[Stored items from a collection]
● ● ● ● ● ● ●

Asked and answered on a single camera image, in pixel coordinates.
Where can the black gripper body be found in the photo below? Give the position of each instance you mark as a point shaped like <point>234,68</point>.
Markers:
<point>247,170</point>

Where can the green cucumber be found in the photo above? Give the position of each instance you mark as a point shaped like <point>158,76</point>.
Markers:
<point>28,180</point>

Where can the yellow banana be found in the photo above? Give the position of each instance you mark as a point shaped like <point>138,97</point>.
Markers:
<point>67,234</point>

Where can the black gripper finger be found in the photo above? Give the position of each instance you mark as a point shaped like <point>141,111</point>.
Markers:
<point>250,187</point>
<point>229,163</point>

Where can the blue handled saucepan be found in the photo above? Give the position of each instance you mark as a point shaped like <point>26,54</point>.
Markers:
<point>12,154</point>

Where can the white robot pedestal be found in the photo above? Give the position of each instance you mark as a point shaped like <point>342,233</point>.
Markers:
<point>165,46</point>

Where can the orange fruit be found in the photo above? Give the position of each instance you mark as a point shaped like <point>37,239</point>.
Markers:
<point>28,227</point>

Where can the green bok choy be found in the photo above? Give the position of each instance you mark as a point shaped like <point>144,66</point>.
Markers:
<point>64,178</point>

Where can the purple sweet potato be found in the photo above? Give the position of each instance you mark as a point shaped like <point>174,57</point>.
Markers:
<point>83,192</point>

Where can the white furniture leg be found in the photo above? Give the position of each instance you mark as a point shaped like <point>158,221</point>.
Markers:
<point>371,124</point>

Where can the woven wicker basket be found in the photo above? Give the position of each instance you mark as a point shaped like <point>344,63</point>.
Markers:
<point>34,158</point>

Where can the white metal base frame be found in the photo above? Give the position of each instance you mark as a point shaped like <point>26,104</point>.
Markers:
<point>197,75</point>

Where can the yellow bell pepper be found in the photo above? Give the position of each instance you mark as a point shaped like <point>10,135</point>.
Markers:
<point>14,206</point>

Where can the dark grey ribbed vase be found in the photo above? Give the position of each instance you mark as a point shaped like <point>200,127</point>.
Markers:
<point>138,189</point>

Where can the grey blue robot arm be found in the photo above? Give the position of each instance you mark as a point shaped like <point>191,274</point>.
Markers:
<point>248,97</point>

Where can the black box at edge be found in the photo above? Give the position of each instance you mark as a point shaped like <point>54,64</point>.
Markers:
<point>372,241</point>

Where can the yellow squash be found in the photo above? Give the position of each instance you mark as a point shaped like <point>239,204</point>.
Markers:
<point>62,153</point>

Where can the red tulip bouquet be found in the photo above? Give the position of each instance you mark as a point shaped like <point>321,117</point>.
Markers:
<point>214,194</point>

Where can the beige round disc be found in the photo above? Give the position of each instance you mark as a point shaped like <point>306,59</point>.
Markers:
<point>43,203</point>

● ● ● ● ● ● ●

PROBLEM REQUIREMENTS:
Copy, without any change, the run of lines from the one with "Where can the beige" through the end of the entries above.

OUTPUT FOR THIS EXERCISE:
Where can the beige round disc be found in the photo above? Give the position of each instance you mark as a point shaped like <point>306,59</point>.
Markers:
<point>43,203</point>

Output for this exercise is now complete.